- _TASK PROMPT_
Can you restate the lines of the entries below, word for word, from the first one through the line that includes "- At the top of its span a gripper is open"?

- _ENTRIES PROVIDED_

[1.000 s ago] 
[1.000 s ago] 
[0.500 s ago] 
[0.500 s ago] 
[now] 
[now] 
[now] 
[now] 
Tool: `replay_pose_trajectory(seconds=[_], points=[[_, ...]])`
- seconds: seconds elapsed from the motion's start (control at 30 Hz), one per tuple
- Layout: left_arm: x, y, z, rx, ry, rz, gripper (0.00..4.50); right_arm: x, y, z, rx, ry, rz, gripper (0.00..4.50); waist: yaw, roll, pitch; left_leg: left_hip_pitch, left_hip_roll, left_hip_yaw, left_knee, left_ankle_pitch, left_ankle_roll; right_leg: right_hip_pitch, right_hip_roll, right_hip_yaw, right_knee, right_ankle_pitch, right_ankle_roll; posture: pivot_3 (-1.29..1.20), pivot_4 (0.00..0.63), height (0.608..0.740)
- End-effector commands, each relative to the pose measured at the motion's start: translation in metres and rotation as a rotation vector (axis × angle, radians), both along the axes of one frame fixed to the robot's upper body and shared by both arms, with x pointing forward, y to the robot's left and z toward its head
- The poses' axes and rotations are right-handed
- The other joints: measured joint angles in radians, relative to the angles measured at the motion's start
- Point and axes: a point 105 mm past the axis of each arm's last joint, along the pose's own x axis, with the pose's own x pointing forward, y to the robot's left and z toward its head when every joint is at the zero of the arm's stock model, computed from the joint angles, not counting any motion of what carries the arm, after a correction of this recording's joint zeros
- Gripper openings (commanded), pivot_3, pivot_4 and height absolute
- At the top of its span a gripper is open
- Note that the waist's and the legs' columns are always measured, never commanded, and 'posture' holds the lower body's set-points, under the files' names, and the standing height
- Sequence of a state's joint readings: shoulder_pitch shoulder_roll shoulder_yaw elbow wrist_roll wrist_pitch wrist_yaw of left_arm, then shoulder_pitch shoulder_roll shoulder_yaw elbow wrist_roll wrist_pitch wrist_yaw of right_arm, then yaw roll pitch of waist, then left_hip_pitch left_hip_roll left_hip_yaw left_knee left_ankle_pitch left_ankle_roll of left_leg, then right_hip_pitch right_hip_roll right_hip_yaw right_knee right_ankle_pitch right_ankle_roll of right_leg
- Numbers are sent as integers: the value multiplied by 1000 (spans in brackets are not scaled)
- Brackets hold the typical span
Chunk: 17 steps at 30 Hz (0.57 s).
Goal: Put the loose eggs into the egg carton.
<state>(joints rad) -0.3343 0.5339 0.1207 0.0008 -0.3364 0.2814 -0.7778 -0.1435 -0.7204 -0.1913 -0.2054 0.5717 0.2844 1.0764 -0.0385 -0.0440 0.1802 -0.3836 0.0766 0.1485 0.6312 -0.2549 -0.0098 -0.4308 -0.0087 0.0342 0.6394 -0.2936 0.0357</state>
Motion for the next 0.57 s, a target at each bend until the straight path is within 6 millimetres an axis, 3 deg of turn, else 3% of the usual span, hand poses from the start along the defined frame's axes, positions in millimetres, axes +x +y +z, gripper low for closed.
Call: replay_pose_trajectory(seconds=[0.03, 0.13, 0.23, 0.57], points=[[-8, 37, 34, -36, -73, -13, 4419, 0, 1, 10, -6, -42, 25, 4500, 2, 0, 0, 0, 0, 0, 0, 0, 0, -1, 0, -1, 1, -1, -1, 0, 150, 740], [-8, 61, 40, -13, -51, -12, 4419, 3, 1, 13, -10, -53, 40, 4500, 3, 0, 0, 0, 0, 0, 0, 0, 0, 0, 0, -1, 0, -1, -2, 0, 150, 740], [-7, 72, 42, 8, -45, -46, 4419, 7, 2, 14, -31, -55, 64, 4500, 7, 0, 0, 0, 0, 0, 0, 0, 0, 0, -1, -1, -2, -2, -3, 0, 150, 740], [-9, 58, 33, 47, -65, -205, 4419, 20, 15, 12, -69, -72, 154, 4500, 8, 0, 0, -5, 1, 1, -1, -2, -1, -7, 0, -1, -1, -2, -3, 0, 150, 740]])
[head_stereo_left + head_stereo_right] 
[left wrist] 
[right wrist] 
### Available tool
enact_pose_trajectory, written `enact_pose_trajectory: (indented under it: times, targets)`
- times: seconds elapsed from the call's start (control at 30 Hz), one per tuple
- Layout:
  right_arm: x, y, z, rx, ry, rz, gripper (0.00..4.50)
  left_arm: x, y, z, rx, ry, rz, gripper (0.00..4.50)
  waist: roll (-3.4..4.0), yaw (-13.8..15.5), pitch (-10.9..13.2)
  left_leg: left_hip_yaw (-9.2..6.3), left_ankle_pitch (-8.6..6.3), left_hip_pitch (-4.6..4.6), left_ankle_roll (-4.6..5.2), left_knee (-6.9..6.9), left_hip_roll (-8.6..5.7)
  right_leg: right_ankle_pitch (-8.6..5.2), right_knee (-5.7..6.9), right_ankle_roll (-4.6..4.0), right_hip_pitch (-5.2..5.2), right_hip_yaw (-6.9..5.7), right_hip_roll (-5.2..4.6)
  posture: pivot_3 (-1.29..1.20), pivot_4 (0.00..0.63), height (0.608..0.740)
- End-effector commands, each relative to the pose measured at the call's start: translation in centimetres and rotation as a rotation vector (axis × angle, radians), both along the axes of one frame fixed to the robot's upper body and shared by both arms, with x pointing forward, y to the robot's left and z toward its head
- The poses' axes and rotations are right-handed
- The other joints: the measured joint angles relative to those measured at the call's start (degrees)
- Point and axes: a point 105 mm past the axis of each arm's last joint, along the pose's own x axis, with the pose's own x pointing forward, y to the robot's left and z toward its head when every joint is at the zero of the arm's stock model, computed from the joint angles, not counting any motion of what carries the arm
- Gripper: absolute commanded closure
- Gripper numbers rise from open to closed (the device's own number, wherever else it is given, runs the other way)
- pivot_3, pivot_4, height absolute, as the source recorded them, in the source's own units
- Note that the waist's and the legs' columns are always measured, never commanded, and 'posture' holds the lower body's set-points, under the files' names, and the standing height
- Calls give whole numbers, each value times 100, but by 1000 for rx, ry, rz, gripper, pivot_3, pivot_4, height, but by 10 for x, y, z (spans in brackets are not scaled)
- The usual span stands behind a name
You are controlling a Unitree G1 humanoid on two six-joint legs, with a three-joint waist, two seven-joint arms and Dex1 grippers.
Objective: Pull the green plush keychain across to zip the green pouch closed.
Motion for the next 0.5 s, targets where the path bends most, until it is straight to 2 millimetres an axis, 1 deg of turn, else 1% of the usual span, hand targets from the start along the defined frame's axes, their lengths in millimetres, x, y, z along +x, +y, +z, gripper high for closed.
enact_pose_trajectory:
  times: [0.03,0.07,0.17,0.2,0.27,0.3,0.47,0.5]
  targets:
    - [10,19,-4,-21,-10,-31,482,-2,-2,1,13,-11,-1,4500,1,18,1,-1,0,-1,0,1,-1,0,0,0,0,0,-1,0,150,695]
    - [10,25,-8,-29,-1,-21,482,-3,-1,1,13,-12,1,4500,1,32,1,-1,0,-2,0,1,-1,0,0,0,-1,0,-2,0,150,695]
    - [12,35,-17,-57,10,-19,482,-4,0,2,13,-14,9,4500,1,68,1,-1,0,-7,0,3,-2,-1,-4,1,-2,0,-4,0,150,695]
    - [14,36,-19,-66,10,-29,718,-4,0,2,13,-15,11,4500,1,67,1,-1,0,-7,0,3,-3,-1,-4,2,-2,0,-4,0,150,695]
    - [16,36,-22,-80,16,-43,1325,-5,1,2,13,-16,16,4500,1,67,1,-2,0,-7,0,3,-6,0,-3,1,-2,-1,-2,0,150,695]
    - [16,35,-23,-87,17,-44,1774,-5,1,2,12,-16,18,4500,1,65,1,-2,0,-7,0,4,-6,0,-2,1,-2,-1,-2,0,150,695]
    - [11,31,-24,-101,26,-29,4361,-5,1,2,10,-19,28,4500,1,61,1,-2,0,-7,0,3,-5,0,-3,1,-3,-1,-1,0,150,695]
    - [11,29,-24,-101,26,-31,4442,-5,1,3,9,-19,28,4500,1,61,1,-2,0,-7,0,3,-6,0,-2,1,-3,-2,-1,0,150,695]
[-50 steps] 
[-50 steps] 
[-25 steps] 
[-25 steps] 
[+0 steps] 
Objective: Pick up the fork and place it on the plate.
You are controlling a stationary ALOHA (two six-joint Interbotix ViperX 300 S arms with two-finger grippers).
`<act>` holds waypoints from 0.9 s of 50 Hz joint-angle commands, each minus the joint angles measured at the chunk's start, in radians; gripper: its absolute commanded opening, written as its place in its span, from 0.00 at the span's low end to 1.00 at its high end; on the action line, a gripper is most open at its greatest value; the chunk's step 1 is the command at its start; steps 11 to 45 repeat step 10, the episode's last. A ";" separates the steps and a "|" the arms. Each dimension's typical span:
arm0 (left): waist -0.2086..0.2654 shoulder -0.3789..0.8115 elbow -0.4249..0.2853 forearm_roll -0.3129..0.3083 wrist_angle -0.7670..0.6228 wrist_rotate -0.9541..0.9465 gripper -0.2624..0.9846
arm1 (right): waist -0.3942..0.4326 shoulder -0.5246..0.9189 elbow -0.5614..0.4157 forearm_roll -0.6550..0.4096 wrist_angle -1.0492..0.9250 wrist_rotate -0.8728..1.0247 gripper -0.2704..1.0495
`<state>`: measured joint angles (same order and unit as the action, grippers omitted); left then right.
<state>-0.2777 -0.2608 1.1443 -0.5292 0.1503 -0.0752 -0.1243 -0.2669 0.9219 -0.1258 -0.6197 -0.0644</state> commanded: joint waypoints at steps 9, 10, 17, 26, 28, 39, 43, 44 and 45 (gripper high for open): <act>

- _OUTPUT FOR THIS TASK_
[1.000 s ago] 
[1.000 s ago] 
[0.500 s ago] 
[0.500 s ago] 
[now] 
[now] 
[now] 
[now] 
Tool: `replay_pose_trajectory(seconds=[_], points=[[_, ...]])`
- seconds: seconds elapsed from the motion's start (control at 30 Hz), one per tuple
- Layout: left_arm: x, y, z, rx, ry, rz, gripper (0.00..4.50); right_arm: x, y, z, rx, ry, rz, gripper (0.00..4.50); waist: yaw, roll, pitch; left_leg: left_hip_pitch, left_hip_roll, left_hip_yaw, left_knee, left_ankle_pitch, left_ankle_roll; right_leg: right_hip_pitch, right_hip_roll, right_hip_yaw, right_knee, right_ankle_pitch, right_ankle_roll; posture: pivot_3 (-1.29..1.20), pivot_4 (0.00..0.63), height (0.608..0.740)
- End-effector commands, each relative to the pose measured at the motion's start: translation in metres and rotation as a rotation vector (axis × angle, radians), both along the axes of one frame fixed to the robot's upper body and shared by both arms, with x pointing forward, y to the robot's left and z toward its head
- The poses' axes and rotations are right-handed
- The other joints: measured joint angles in radians, relative to the angles measured at the motion's start
- Point and axes: a point 105 mm past the axis of each arm's last joint, along the pose's own x axis, with the pose's own x pointing forward, y to the robot's left and z toward its head when every joint is at the zero of the arm's stock model, computed from the joint angles, not counting any motion of what carries the arm, after a correction of this recording's joint zeros
- Gripper openings (commanded), pivot_3, pivot_4 and height absolute
- At the top of its span a gripper is open

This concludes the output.